Task statement:
Would you reproduce exactly the lines below from the one holding "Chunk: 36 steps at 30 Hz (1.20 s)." through the one holding "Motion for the", inclusive, and no others?

Input data:
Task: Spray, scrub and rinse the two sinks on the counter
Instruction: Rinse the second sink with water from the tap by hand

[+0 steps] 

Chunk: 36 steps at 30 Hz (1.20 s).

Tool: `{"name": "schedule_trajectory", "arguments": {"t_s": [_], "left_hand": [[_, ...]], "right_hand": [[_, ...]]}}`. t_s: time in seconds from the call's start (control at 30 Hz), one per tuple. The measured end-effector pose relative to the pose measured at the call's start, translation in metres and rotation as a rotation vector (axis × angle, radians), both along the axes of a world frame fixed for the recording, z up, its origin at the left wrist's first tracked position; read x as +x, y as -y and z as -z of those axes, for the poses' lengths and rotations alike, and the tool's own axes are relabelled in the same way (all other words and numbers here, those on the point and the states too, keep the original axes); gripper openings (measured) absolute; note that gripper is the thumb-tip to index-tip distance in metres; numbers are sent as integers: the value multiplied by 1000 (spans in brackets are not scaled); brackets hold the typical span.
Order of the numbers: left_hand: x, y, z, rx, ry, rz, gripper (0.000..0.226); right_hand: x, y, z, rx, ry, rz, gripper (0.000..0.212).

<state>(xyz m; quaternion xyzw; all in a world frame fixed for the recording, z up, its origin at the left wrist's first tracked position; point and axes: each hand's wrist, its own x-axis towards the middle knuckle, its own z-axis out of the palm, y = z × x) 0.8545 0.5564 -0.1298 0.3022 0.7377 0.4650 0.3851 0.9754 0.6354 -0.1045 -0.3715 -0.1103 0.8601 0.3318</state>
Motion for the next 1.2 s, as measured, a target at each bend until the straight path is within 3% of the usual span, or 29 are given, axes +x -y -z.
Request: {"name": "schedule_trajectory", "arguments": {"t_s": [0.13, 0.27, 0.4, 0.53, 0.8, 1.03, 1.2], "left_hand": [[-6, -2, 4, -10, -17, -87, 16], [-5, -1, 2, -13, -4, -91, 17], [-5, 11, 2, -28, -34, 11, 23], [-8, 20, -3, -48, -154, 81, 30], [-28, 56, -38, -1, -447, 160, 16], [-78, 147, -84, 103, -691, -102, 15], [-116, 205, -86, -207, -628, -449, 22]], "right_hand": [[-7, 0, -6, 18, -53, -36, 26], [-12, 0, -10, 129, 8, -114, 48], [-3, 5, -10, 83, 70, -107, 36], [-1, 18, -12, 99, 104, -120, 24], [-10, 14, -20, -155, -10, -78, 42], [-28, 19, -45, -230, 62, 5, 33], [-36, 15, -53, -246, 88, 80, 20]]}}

Written solution:
Chunk: 36 steps at 30 Hz (1.20 s).

Tool: `{"name": "schedule_trajectory", "arguments": {"t_s": [_], "left_hand": [[_, ...]], "right_hand": [[_, ...]]}}`. t_s: time in seconds from the call's start (control at 30 Hz), one per tuple. The measured end-effector pose relative to the pose measured at the call's start, translation in metres and rotation as a rotation vector (axis × angle, radians), both along the axes of a world frame fixed for the recording, z up, its origin at the left wrist's first tracked position; read x as +x, y as -y and z as -z of those axes, for the poses' lengths and rotations alike, and the tool's own axes are relabelled in the same way (all other words and numbers here, those on the point and the states too, keep the original axes); gripper openings (measured) absolute; note that gripper is the thumb-tip to index-tip distance in metres; numbers are sent as integers: the value multiplied by 1000 (spans in brackets are not scaled); brackets hold the typical span.
Order of the numbers: left_hand: x, y, z, rx, ry, rz, gripper (0.000..0.226); right_hand: x, y, z, rx, ry, rz, gripper (0.000..0.212).

<state>(xyz m; quaternion xyzw; all in a world frame fixed for the recording, z up, its origin at the left wrist's first tracked position; point and axes: each hand's wrist, its own x-axis towards the middle knuckle, its own z-axis out of the palm, y = z × x) 0.8545 0.5564 -0.1298 0.3022 0.7377 0.4650 0.3851 0.9754 0.6354 -0.1045 -0.3715 -0.1103 0.8601 0.3318</state>
Motion for the next 1.2 s, as measured, a target at each bend until the straight path is within 3% of the usual span, or 29 are given, axes +x -y -z.

Nothing remains to be added to the answer.